# About this exercise
Retype the entries in full.

####################

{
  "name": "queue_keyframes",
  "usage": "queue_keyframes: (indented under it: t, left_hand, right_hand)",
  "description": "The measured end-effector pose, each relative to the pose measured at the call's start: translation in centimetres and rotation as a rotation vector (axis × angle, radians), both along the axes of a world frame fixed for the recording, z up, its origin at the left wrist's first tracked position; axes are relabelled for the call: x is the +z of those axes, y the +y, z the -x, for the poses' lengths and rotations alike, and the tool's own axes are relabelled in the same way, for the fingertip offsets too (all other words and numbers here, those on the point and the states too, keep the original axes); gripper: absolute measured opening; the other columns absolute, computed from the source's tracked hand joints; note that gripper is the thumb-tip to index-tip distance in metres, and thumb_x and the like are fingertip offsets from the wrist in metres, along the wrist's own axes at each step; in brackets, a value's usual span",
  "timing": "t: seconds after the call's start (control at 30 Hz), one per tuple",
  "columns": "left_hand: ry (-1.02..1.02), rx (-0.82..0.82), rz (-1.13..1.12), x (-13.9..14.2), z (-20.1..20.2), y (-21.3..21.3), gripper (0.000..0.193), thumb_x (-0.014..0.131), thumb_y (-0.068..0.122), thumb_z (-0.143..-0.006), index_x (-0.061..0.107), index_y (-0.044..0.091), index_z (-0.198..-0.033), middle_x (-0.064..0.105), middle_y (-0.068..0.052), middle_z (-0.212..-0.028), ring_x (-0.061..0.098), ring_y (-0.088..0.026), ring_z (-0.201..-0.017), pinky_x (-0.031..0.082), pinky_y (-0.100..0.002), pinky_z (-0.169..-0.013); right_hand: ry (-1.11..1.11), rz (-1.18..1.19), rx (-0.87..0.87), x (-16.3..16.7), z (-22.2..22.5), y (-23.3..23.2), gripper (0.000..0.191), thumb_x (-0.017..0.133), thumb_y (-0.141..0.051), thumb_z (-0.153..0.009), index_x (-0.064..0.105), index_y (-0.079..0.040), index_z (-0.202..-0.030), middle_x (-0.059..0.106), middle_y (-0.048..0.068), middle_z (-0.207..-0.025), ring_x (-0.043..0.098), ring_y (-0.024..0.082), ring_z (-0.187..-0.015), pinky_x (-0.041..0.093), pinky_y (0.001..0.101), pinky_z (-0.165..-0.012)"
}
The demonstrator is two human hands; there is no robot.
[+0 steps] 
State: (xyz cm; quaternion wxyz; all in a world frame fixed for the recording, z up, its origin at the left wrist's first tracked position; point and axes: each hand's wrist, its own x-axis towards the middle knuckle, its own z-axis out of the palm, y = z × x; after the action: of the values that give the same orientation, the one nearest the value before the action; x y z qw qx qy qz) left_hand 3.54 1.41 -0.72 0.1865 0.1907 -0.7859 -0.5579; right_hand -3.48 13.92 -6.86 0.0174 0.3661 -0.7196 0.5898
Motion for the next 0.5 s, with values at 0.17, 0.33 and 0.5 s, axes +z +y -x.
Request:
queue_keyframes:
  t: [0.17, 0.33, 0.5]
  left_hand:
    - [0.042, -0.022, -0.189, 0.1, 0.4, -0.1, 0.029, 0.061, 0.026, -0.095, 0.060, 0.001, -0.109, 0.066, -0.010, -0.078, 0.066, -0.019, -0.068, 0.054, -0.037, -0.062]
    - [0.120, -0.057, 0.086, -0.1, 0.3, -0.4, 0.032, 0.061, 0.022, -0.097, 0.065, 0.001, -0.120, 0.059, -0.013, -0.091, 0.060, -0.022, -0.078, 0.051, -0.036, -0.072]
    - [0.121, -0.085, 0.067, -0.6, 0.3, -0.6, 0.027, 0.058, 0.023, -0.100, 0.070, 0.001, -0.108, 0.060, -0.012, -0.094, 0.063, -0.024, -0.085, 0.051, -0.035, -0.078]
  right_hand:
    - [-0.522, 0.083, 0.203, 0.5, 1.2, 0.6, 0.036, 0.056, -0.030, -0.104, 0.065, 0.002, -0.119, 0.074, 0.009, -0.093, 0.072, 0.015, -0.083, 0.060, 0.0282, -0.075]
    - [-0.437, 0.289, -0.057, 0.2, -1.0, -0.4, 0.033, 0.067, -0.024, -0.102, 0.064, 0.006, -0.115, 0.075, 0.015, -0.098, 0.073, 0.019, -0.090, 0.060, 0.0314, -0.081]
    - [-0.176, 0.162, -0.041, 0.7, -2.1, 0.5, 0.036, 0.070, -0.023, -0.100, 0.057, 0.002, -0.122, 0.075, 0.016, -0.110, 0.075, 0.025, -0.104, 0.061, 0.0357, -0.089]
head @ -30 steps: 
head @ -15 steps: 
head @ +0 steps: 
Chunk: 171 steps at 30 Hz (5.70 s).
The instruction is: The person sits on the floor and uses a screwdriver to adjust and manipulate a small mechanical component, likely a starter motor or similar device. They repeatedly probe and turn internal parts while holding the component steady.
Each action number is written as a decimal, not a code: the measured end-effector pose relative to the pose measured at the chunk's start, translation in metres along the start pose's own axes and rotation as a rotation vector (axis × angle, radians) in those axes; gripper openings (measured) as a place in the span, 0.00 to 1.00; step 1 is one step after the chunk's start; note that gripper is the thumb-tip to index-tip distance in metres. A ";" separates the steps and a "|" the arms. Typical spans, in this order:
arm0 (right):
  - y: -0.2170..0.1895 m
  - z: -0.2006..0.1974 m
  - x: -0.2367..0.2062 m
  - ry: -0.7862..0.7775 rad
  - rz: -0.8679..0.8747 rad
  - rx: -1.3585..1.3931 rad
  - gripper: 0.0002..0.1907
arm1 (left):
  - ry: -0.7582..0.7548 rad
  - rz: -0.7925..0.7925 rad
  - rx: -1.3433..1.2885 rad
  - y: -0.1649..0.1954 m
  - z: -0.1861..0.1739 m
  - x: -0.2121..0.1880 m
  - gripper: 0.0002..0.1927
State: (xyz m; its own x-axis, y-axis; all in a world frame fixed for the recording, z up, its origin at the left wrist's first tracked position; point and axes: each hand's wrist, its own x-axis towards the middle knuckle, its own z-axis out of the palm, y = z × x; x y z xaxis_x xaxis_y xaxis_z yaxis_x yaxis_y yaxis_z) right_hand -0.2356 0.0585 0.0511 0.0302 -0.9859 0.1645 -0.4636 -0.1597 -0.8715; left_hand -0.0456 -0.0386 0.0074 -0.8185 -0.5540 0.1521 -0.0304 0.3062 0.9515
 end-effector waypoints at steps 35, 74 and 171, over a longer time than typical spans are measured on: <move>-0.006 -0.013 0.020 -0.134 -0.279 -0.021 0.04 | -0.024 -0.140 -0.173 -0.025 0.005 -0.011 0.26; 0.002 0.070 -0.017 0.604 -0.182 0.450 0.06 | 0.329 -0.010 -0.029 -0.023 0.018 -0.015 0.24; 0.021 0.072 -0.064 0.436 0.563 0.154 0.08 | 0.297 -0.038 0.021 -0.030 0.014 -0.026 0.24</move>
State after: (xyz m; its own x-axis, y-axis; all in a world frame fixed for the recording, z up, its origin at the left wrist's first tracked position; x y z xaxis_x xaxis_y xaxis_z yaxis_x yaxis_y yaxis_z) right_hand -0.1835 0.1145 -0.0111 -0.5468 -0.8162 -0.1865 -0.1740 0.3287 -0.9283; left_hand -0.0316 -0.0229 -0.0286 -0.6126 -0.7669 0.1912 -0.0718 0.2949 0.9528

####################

# Answer to this problem
{
  "name": "queue_keyframes",
  "usage": "queue_keyframes: (indented under it: t, left_hand, right_hand)",
  "description": "The measured end-effector pose, each relative to the pose measured at the call's start: translation in centimetres and rotation as a rotation vector (axis × angle, radians), both along the axes of a world frame fixed for the recording, z up, its origin at the left wrist's first tracked position; axes are relabelled for the call: x is the +z of those axes, y the +y, z the -x, for the poses' lengths and rotations alike, and the tool's own axes are relabelled in the same way, for the fingertip offsets too (all other words and numbers here, those on the point and the states too, keep the original axes); gripper: absolute measured opening; the other columns absolute, computed from the source's tracked hand joints; note that gripper is the thumb-tip to index-tip distance in metres, and thumb_x and the like are fingertip offsets from the wrist in metres, along the wrist's own axes at each step; in brackets, a value's usual span",
  "timing": "t: seconds after the call's start (control at 30 Hz), one per tuple",
  "columns": "left_hand: ry (-1.02..1.02), rx (-0.82..0.82), rz (-1.13..1.12), x (-13.9..14.2), z (-20.1..20.2), y (-21.3..21.3), gripper (0.000..0.193), thumb_x (-0.014..0.131), thumb_y (-0.068..0.122), thumb_z (-0.143..-0.006), index_x (-0.061..0.107), index_y (-0.044..0.091), index_z (-0.198..-0.033), middle_x (-0.064..0.105), middle_y (-0.068..0.052), middle_z (-0.212..-0.028), ring_x (-0.061..0.098), ring_y (-0.088..0.026), ring_z (-0.201..-0.017), pinky_x (-0.031..0.082), pinky_y (-0.100..0.002), pinky_z (-0.169..-0.013); right_hand: ry (-1.11..1.11), rz (-1.18..1.19), rx (-0.87..0.87), x (-16.3..16.7), z (-22.2..22.5), y (-23.3..23.2), gripper (0.000..0.191), thumb_x (-0.017..0.133), thumb_y (-0.141..0.051), thumb_z (-0.153..0.009), index_x (-0.064..0.105), index_y (-0.079..0.040), index_z (-0.202..-0.030), middle_x (-0.059..0.106), middle_y (-0.048..0.068), middle_z (-0.207..-0.025), ring_x (-0.043..0.098), ring_y (-0.024..0.082), ring_z (-0.187..-0.015), pinky_x (-0.041..0.093), pinky_y (0.001..0.101), pinky_z (-0.165..-0.012)"
}
The demonstrator is two human hands; there is no robot.
[+0 steps] 
State: (xyz cm; quaternion wxyz; all in a world frame fixed for the recording, z up, its origin at the left wrist's first tracked position; point and axes: each hand's wrist, its own x-axis towards the middle knuckle, its own z-axis out of the palm, y = z × x; after the action: of the values that give the same orientation, the one nearest the value before the action; x y z qw qx qy qz) left_hand 3.54 1.41 -0.72 0.1865 0.1907 -0.7859 -0.5579; right_hand -3.48 13.92 -6.86 0.0174 0.3661 -0.7196 0.5898
Motion for the next 0.5 s, with values at 0.17, 0.33 and 0.5 s, axes +z +y -x.
Request:
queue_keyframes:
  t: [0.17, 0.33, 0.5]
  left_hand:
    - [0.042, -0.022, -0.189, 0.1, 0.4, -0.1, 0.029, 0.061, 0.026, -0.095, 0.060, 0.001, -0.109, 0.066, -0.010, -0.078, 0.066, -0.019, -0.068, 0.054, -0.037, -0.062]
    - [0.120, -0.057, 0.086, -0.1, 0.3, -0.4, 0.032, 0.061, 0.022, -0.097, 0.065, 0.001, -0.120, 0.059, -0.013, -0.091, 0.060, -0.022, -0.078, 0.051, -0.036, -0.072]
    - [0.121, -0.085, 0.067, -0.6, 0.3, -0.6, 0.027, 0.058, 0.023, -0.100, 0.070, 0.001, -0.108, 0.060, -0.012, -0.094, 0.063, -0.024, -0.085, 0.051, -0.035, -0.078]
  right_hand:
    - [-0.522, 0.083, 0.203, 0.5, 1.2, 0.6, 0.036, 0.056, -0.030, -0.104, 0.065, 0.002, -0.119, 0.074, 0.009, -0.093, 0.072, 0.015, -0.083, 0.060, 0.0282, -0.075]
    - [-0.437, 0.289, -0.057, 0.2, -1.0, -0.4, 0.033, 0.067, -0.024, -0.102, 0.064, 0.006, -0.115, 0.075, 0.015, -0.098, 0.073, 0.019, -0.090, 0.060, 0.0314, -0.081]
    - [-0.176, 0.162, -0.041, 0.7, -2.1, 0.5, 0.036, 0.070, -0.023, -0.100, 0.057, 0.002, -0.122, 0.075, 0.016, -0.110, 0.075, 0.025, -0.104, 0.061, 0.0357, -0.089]
head @ -30 steps: 
head @ -15 steps: 
head @ +0 steps: 
Chunk: 171 steps at 30 Hz (5.70 s).
The instruction is: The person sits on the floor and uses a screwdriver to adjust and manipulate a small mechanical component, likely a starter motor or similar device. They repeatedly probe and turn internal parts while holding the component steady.
Each action number is written as a decimal, not a code: the measured end-effector pose relative to the pose measured at the chunk's start, translation in metres along the start pose's own axes and rotation as a rotation vector (axis × angle, radians) in those axes; gripper openings (measured) as a place in the span, 0.00 to 1.00; step 1 is one step after the chunk's start; note that gripper is the thumb-tip to index-tip distance in metres. A ";" separates the steps and a "|" the arms. Typical spans, in this order:
arm0 (right):
  - y: -0.2170..0.1895 m
  - z: -0.2006..0.1974 m
  - x: -0.2367..0.2062 m
  - ry: -0.7862..0.7775 rad
  - rz: -0.8679..0.8747 rad
  - rx: -1.3585..1.3931 rad
  - gripper: 0.0002..0.1907
arm1 (left):
  - ry: -0.7582..0.7548 rad
  - rz: -0.7925..0.7925 rad
  - rx: -1.3433..1.2885 rad
  - y: -0.1649..0.1954 m
  - z: -0.1861..0.1739 m
  - x: -0.2121..0.1880 m
  - gripper: 0.0002..0.1927
State: (xyz m; its own x-axis, y-axis; all in a world frame fixed for the recording, z up, its origin at the left wrist's first tracked position; point and axes: each hand's wrist, its own x-axis towards the middle knuckle, its own z-axis out of the palm, y = z × x; x y z xaxis_x xaxis_y xaxis_z yaxis_x yaxis_y yaxis_z) right_hand -0.2356 0.0585 0.0511 0.0302 -0.9859 0.1645 -0.4636 -0.1597 -0.8715; left_hand -0.0456 -0.0386 0.0074 -0.8185 -0.5540 0.1521 -0.0304 0.3062 0.9515
 end-effector waypoints at steps 35, 74 and 171, over a longer time than typical spans are measured on: <move>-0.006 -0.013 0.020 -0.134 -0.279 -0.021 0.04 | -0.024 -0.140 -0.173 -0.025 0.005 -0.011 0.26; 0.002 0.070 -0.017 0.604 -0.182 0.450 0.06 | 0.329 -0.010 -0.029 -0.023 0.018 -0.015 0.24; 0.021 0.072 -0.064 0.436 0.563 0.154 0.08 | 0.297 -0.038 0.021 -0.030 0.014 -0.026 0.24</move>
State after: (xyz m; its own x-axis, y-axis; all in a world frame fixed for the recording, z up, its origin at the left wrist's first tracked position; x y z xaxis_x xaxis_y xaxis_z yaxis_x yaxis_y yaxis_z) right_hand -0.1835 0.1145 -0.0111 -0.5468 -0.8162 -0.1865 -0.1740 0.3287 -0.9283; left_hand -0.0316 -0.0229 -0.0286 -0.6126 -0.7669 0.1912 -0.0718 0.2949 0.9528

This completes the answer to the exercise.